HUU Social Justice Committee

The Harrisonburg Unitarian Universalists Social Justice Committee meets after the service on the 2nd Sunday of each month. For more information, contact Chris Edwards. To send a message to the Social Justice committee, email .

HUU members, shown in the kitchen of Emmanuel Episcopal Church, provided and served a dinner for guests at the Open Doors shelter on Feb. 14.

Guest Alvin McIntyre with UU's Charlie Strickler and Bud Dirscherl.  Guest Mark Caherty with UU's Linda and Bud Dirscherl, Cathy and Charlie Strickler, Chris Edwards and Robin McNallie.

Left or Top: Guest Alvin McIntyre with UU's Charlie Strickler and Bud Dirscherl Right or Below: Guest Mark Caherty with UU's Linda and Bud Dirscherl, Cathy and Charlie Strickler, Chris Edwards and Robin McNallie

Recent Social Justice Committee activities:

Some of the past activities this past year:

  • Preparation of travel bags for immigrant children facing deportation.
  •  Correspondence with prisoners

Continuing Activities include:

Dana Offerings

On the third Sunday of every month, we designate a local service organization to be the recipient of our offering, called the Dana offering. The term Dana (DAH-nuh) signifies the practice of giving as taught by the Buddha. Our collections have benefited many local service organizations, such as the Gemeinschaft Home (a therapeutic community assisting former prisoners), First Step (the local shelter for victims of domestic violence), the Gus Bus (an early childhood literacy program), Our Community Place (OCP), the Boys and Girls Clubs of Harrisonburg and Rockingham County, Harrisonburg International Festival, Skyline Literacy, Special Olympics, Friends of the North Fork of the Shenandoah River, and a local no-kill animal shelter.

Feeding the Community

On the first Sunday of each month, when we traditionally feed ourselves with a potluck dinner, we also bring food to donate to our local food pantry, the Patchwork Pantry, for people in Harrisonburg and Rockingham County who are in need. In these tough economic times, demand has risen sharply at the Pantry, as at most nonprofits. The Pantry has been in operation for more than 20 years, and now gives approximately a ton of food away per week. This all-volunteer, interfaith organization is housed at Community Mennonite Church. Details:  http://www.cmcva.org/patchwork-pantry.html.

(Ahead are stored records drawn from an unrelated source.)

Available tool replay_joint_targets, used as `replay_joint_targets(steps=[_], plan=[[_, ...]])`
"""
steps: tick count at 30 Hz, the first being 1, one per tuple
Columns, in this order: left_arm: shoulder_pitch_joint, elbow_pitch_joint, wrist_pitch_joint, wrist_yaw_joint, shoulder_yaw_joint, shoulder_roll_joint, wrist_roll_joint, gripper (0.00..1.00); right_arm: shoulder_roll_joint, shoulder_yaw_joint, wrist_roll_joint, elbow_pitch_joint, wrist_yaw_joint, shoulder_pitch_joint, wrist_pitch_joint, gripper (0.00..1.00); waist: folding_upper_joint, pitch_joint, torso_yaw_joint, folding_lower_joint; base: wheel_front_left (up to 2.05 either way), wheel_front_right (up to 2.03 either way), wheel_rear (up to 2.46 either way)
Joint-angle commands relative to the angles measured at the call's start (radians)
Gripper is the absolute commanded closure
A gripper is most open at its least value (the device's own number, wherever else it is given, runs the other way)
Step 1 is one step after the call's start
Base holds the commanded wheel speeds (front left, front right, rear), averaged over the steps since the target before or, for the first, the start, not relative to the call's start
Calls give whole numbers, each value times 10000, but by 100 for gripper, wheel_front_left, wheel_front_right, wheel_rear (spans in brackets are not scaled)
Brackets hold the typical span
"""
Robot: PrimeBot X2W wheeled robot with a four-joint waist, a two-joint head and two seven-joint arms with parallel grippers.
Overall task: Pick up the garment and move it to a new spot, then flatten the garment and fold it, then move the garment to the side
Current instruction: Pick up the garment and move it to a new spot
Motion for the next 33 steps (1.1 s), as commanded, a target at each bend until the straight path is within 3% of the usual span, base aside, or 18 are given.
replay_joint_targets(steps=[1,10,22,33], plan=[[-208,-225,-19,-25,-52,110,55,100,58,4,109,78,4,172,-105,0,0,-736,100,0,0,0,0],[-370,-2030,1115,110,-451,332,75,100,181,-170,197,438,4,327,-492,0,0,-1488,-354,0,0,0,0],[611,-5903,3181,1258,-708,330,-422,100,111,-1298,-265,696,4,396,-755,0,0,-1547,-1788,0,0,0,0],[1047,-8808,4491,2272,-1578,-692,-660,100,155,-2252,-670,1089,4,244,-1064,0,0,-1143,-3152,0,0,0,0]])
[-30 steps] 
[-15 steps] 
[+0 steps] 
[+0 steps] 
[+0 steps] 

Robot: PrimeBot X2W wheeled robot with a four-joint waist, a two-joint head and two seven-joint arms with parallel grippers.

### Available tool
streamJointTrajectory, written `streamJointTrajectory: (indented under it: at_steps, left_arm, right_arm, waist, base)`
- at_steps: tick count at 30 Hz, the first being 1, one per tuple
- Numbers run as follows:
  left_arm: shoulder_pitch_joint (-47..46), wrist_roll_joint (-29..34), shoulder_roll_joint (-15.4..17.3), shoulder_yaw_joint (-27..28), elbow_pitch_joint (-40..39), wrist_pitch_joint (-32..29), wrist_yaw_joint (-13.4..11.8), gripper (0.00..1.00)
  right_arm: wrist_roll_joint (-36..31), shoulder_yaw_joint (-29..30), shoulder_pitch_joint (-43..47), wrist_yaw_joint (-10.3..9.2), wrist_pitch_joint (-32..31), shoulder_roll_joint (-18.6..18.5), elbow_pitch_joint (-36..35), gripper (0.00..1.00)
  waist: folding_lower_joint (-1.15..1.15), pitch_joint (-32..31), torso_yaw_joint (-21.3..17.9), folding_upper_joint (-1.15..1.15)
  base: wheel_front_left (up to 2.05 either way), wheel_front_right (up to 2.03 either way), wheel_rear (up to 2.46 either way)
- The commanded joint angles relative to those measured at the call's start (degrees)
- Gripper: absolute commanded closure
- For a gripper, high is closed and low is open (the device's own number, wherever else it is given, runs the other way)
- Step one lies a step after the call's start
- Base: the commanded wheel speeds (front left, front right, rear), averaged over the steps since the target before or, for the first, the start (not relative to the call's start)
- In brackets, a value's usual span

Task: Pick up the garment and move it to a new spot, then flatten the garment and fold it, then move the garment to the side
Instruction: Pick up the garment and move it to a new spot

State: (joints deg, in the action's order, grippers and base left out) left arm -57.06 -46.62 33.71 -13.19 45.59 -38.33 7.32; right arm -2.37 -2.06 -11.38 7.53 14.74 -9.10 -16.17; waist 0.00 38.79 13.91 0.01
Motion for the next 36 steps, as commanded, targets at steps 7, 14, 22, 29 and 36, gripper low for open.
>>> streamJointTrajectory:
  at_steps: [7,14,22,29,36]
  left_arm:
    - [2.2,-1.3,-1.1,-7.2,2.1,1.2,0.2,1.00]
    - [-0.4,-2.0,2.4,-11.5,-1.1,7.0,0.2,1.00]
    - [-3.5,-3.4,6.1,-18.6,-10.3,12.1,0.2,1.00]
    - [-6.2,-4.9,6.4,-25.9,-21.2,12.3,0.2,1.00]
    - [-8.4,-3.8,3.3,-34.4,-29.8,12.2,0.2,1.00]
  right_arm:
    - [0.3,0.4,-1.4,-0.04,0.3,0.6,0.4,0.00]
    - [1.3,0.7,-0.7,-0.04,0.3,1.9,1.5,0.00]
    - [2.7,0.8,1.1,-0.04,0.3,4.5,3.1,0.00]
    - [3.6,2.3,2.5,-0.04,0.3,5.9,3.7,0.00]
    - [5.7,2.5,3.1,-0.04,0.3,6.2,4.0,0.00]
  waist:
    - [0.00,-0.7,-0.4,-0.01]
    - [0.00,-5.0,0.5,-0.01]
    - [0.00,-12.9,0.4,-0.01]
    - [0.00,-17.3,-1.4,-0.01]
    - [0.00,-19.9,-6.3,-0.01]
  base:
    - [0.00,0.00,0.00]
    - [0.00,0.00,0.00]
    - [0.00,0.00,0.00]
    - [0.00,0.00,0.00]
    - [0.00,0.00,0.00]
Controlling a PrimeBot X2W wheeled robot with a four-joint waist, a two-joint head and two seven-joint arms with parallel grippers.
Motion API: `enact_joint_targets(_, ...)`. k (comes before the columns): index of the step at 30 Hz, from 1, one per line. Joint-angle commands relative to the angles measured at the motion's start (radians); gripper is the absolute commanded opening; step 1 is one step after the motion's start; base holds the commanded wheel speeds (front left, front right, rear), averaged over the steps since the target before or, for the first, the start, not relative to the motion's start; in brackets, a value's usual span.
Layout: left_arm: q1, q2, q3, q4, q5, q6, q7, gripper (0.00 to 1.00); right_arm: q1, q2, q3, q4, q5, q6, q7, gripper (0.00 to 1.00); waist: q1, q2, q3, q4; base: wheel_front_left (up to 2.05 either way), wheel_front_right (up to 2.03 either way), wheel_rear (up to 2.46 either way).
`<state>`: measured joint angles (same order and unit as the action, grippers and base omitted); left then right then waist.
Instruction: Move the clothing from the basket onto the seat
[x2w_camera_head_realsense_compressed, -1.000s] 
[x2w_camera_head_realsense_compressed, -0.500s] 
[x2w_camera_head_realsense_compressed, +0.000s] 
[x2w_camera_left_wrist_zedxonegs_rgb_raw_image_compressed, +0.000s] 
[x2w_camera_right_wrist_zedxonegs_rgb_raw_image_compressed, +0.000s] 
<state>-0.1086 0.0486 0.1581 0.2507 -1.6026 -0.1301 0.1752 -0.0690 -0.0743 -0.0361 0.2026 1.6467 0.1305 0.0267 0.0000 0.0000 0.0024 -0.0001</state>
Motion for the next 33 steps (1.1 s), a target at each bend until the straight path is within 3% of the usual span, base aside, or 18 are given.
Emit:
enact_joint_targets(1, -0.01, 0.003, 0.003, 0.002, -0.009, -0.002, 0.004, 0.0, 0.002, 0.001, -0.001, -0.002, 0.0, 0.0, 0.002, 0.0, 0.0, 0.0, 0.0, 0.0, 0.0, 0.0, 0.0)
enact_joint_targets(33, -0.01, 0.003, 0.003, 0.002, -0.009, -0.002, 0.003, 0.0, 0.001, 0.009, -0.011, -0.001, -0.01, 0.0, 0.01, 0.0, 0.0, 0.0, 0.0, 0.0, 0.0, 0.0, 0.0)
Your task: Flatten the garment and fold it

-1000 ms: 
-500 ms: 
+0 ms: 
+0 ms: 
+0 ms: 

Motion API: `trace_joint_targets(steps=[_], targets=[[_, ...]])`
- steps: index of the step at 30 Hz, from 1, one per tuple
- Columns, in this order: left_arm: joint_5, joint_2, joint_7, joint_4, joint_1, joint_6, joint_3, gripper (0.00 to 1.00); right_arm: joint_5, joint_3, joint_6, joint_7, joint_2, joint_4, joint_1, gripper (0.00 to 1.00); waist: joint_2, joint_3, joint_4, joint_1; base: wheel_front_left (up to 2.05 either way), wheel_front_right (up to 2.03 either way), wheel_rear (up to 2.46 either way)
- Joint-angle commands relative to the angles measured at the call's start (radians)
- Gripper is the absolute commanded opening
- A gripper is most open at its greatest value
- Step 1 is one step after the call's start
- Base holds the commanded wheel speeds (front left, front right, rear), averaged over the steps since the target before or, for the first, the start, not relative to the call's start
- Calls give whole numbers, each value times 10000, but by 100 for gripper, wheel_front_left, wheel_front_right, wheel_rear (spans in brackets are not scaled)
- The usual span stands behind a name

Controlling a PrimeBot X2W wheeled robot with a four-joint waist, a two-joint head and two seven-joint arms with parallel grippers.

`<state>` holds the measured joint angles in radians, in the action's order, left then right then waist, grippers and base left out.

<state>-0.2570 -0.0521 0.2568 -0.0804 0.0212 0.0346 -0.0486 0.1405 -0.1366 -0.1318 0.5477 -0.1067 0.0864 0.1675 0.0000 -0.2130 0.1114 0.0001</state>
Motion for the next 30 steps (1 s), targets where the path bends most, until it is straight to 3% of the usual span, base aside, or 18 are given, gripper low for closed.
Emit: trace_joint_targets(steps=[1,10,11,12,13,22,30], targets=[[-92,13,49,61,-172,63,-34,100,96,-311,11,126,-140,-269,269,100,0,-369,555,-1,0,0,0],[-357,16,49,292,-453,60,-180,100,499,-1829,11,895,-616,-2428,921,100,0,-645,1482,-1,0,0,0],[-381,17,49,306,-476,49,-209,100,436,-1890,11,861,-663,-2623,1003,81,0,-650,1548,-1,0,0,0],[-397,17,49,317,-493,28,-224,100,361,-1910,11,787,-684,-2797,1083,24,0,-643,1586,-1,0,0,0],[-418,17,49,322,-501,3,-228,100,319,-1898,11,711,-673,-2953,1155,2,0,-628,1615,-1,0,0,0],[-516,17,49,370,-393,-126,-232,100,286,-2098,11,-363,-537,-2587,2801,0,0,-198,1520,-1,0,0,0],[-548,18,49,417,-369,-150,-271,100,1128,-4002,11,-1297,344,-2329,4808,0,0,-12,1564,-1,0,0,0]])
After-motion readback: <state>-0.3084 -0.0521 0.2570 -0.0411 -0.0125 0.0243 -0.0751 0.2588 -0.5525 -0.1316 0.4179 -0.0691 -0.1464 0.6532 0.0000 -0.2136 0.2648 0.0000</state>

If you miss a first Sunday, items can be left in the cart at any time. Those most needed now are beans, peanut butter, jelly or jam, cereal, fruit, beef stew, macaroni & cheese, spaghetti, and spaghetti sauce, and soup, though any non-perishable foods are welcomed. Nonfood items are also accepted (paper towels, disposable diapers, especially size 5, toilet paper, facial tissue, bar soap). Donations are taken to the Pantry after each potluck Sunday. Cash donations and checks made out to Patchwork Pantry will also be welcomed – and you may bring garden produce directly to the Pantry in summer.

Execution Vigils

The Unitarian Universalist Association has officially opposed capital punishment for more than 40 years.  HUU began holding vigils during each execution when Virginia resumed executions following a court ruling in 2008. We gather on the southeast corner of the courthouse lawn in Harrisonburg beginning between 8:30 and 8:45 pm (half an hour before the 9 p.m. scheduled execution time) to mourn the violence: both the killings of murder victims and of those people who are, in turn, killed by our state government. All are invited to join us in these vigils. These events have drawn representatives from other churches, received substantial local newspaper and TV coverage, and given rise to thought and dialogue.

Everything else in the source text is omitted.